What you have to do: Copy out every line of the data that has the word "answers" somewhere in it.

Input material:

========

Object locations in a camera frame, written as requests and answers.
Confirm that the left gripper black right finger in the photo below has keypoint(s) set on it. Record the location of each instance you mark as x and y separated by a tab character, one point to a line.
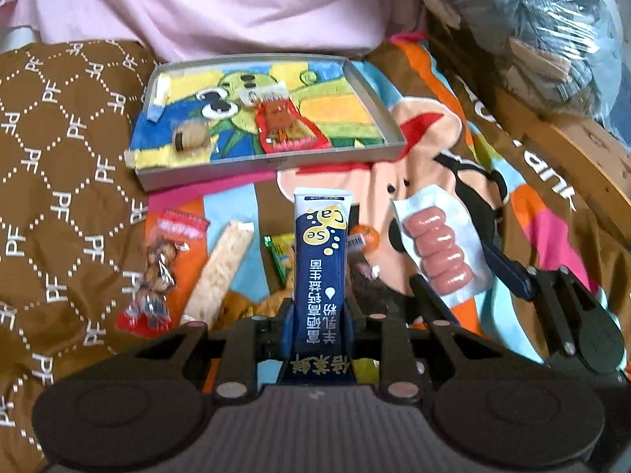
414	362

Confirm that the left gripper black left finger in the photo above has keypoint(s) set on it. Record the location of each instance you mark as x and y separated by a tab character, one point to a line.
193	352

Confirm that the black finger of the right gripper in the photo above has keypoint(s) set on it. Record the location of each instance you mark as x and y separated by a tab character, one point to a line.
434	300
512	274

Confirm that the sausage pack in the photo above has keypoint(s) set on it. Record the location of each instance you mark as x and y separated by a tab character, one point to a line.
438	234

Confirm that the blue milk powder sachet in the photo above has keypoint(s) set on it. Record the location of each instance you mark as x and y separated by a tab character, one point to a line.
318	351

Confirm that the grey cardboard tray box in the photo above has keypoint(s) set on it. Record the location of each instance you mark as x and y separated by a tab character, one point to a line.
375	91

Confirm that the small orange mandarin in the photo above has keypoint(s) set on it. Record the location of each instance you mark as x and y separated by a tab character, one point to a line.
363	239

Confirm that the rice cracker bar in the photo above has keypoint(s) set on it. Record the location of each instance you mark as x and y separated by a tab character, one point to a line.
217	274

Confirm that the colourful cartoon blanket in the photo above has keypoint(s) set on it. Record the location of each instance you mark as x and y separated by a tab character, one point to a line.
509	191

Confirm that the green yellow snack packet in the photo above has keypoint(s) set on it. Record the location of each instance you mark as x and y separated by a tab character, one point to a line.
282	249

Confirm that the red nut snack bag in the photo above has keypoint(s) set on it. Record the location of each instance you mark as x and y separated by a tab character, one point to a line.
174	254

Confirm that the brown PF patterned quilt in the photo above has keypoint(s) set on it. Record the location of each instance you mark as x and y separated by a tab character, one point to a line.
72	219

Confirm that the round wrapped biscuit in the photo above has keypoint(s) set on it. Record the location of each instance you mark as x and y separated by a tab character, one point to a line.
190	135

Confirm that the red snack packet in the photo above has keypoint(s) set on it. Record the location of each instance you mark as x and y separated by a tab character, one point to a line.
281	127

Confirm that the colourful crocodile drawing paper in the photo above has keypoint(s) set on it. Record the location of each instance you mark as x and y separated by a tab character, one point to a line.
319	89

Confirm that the plastic bag of clothes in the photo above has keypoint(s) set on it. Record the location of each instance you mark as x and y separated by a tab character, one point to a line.
558	56

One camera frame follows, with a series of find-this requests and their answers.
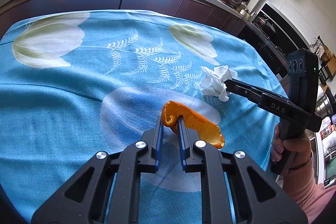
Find orange peel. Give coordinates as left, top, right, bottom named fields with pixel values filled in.
left=161, top=101, right=225, bottom=149

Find white tissue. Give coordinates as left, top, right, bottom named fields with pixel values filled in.
left=200, top=65, right=240, bottom=102

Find person's right hand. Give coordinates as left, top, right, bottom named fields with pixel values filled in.
left=270, top=123, right=311, bottom=169

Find blue floral tablecloth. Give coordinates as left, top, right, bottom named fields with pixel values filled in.
left=1, top=10, right=284, bottom=221

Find dark lower cabinets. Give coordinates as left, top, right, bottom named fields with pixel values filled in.
left=1, top=0, right=245, bottom=36

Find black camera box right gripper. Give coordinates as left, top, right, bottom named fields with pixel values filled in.
left=288, top=48, right=319, bottom=114

========

Expected answer:
Object locations in a camera frame, written as requests and answers.
One camera frame follows, with a series of find-this requests and their answers.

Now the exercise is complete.